**Exercise description:** Restate, word for word and with no pictures, the stretch of lines in the data below that begins at the line with "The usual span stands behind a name" and ends at the line with "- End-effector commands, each", inclusive.

Start of Block

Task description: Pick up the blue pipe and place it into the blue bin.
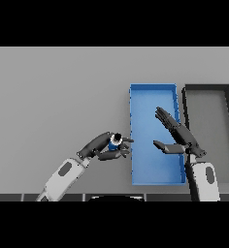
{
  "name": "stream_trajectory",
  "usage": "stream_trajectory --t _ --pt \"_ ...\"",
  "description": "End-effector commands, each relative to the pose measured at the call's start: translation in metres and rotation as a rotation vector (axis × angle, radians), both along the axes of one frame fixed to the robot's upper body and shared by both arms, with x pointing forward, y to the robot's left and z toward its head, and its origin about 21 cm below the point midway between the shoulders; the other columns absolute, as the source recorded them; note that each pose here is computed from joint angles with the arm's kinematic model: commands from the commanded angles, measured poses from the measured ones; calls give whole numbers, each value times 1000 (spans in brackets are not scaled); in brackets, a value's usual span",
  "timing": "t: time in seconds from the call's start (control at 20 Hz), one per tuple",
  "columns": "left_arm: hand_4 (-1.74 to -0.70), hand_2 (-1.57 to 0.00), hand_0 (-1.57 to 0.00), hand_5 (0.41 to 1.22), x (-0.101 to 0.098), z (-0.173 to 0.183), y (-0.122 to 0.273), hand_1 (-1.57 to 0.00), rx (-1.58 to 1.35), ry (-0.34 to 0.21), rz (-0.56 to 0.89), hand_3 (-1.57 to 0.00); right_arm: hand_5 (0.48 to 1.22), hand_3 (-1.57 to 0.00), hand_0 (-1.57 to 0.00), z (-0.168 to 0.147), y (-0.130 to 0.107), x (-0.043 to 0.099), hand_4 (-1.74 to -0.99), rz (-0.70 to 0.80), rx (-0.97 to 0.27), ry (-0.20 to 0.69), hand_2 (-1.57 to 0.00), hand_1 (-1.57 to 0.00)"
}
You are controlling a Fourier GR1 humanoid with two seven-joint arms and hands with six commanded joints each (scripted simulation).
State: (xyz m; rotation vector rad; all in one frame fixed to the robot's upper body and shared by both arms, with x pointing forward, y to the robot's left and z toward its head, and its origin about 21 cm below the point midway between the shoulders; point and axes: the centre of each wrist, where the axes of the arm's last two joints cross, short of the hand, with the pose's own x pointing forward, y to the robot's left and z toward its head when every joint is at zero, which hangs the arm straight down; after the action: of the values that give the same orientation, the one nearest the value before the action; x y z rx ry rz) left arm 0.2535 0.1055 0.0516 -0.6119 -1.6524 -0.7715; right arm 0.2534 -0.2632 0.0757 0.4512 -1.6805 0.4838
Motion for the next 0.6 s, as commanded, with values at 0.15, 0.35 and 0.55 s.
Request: stream_trajectory --t 0.15,0.35,0.55 --pt "-1731 -1571 -1571 1221 -1 -4 -1 -1571 17 0 -2 -1442 507 1 1 41 18 7 -1335 241 -44 -47 1 1" --pt "-1730 -1571 -1571 1221 -5 0 -4 -1571 24 -11 -2 -1440 490 1 1 74 51 15 -1335 399 -87 -97 1 1" --pt "-1730 -1571 -1571 1221 -4 -2 -5 -1571 15 -4 -13 -1439 490 1 1 90 70 20 -1318 499 -134 -147 1 1"
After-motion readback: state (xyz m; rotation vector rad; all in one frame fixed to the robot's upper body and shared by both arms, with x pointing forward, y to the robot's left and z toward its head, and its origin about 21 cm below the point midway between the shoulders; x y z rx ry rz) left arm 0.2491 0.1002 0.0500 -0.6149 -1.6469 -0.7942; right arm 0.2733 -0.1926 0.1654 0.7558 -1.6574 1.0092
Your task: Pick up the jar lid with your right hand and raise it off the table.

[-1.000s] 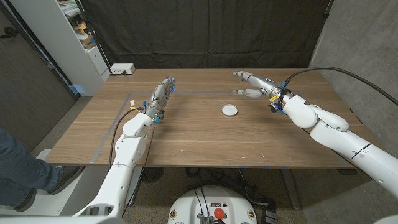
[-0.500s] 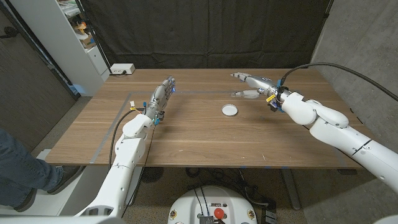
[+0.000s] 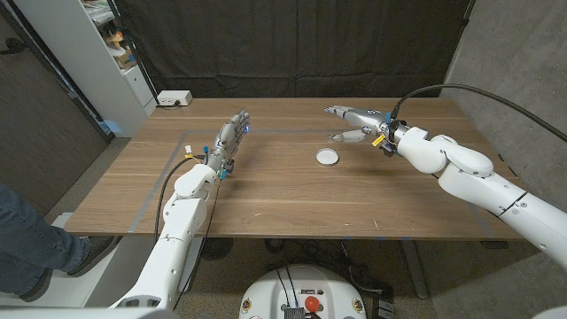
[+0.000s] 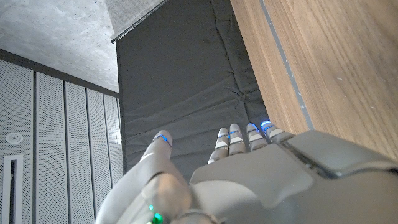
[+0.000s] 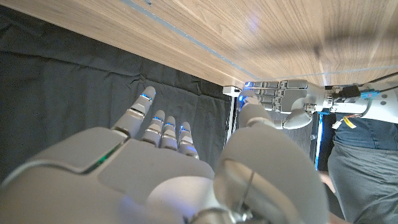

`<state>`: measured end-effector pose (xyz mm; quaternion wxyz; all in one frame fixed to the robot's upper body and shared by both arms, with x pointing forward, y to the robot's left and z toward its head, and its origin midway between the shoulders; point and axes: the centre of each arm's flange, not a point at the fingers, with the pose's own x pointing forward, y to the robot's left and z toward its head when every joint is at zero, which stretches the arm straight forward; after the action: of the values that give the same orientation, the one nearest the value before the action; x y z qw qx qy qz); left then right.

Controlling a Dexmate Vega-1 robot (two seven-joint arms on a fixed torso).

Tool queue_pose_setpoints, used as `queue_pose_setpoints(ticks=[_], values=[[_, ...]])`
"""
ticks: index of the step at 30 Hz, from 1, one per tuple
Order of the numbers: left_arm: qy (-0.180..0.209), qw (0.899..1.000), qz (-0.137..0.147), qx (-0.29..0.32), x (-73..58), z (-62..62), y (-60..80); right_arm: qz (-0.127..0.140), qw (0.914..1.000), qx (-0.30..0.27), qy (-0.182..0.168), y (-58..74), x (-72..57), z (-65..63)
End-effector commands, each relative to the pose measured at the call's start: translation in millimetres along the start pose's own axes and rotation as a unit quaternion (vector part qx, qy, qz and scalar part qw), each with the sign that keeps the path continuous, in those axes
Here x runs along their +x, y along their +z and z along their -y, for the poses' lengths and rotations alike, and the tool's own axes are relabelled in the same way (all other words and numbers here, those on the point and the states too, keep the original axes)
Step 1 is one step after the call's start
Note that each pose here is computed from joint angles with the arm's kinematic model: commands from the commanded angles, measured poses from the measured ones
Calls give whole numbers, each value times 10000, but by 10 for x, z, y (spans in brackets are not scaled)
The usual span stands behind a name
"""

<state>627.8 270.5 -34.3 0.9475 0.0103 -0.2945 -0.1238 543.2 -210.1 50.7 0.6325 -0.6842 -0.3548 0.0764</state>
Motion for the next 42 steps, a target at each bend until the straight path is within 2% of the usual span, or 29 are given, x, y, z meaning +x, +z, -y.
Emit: queue_pose_setpoints(ticks=[1, 9, 25, 42], values=[[42, 10000, 3, 6, -43, -24, -1, -45, 9986, -441, 278, 67, 113, 20], [29, 10000, 7, 19, -34, -22, 15, -96, 9957, -703, 587, 73, 205, 34], [55, 10000, -10, 24, -52, -33, 3, -218, 9906, -955, 955, 54, 320, 66], [72, 10000, -12, -39, -46, -21, -51, -497, 9779, -1307, 1557, 73, 426, -28]])
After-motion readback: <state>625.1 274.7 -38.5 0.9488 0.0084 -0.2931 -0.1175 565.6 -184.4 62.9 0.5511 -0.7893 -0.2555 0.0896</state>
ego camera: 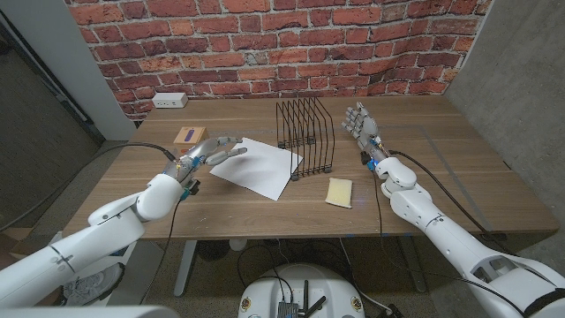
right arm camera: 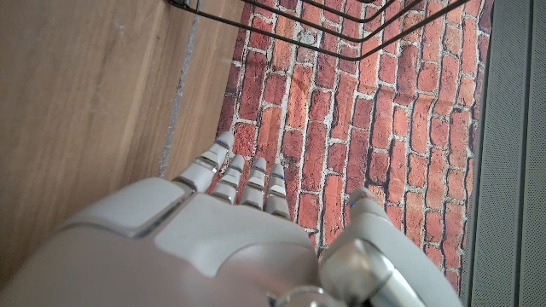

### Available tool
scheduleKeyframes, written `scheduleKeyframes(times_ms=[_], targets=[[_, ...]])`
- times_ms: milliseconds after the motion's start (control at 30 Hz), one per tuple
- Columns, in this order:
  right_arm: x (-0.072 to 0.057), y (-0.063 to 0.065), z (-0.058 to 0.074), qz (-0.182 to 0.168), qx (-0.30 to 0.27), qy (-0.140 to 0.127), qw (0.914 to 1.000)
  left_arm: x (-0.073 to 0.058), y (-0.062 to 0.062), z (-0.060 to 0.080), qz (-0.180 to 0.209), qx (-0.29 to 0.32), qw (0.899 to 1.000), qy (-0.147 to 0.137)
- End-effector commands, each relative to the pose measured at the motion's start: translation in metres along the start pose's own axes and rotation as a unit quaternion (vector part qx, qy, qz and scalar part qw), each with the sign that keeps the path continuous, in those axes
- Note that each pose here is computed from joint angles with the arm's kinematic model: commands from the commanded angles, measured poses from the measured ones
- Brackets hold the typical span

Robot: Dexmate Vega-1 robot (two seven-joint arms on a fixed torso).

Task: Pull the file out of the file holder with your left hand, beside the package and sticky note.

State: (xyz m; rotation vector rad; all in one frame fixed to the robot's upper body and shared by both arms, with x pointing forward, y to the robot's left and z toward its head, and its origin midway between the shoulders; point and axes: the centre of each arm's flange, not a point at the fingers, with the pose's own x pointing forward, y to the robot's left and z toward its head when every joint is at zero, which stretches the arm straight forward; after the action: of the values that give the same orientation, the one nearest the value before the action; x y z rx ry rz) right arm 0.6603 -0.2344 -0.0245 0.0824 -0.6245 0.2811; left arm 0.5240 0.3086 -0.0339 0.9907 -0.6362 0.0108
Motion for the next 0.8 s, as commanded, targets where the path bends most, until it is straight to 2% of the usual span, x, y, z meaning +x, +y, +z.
scheduleKeyframes(times_ms=[33,333,800], targets=[[-0.002,0.003,0.003,0.003,-0.01,-0.007,0.9999,0.017,0.002,-0.013,0.043,-0.087,0.995,-0.001],[-0.004,0.003,0.006,0.001,-0.019,-0.012,0.9997,0.033,-0.007,-0.017,0.05,-0.126,0.991,-0.008],[-0.005,-0.001,0.007,-0.005,-0.032,-0.014,0.9994,0.057,-0.015,-0.03,0.074,-0.198,0.977,-0.008]])
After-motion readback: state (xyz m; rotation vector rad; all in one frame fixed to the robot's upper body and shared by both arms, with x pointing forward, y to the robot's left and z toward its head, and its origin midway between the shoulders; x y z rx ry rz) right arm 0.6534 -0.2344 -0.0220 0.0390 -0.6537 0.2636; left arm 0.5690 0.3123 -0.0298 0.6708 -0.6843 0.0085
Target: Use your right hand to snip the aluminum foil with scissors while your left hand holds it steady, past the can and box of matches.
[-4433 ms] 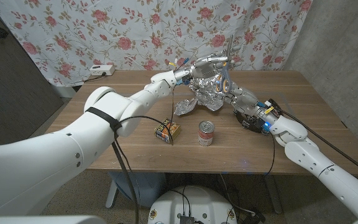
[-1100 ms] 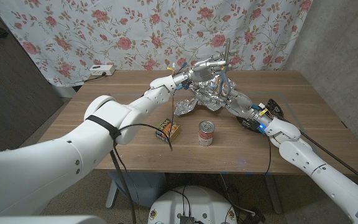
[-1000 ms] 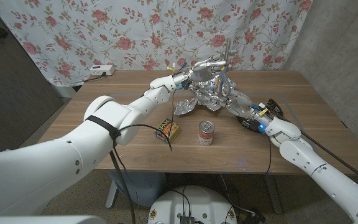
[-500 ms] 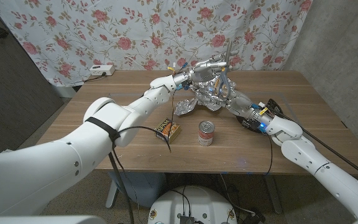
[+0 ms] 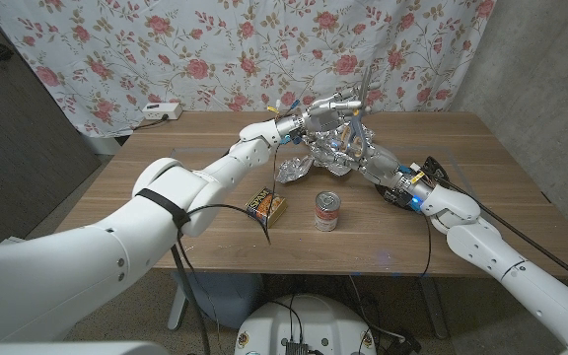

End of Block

**Solution:**
The usual span stands behind a name
"""

<state>627.8 270.5 -34.3 0.9475 0.0103 -0.2945 -0.1238 543.2 -210.1 50.7 0.6325 -0.6842 -0.3548 0.0764</state>
Motion for the next 42 steps, a target at each bend until the straight path is within 2% of the usual span, or 29 are given, x, y, z meaning +x, +z, -y.
Emit: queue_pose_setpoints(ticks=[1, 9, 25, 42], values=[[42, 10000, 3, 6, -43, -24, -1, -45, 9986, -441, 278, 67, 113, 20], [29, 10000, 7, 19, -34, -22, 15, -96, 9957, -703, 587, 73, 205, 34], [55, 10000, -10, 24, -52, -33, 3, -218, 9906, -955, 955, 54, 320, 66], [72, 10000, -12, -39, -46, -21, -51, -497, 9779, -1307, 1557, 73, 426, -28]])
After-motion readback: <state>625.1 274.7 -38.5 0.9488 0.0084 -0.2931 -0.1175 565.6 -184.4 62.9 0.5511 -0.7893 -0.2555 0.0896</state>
ego camera: 
right arm camera: 

### Available tool
scheduleKeyframes, written `scheduleKeyframes(times_ms=[_], targets=[[_, ...]])`
- times_ms: milliseconds after the motion's start (control at 30 Hz), one per tuple
- Columns, in this order:
  right_arm: x (-0.072 to 0.057), y (-0.063 to 0.065), z (-0.058 to 0.074), qz (-0.182 to 0.168), qx (-0.30 to 0.27), qy (-0.140 to 0.127), qw (0.914 to 1.000)
  left_arm: x (-0.073 to 0.058), y (-0.062 to 0.062), z (-0.060 to 0.080), qz (-0.180 to 0.209), qx (-0.29 to 0.32), qw (0.899 to 1.000), qy (-0.147 to 0.137)
- End-effector commands, each relative to the pose measured at the motion's start: translation in metres along the start pose's own axes and rotation as a unit quaternion (vector part qx, qy, qz and scalar part qw), each with the sign that keeps the path continuous, in those axes

Nothing else remains for this exercise.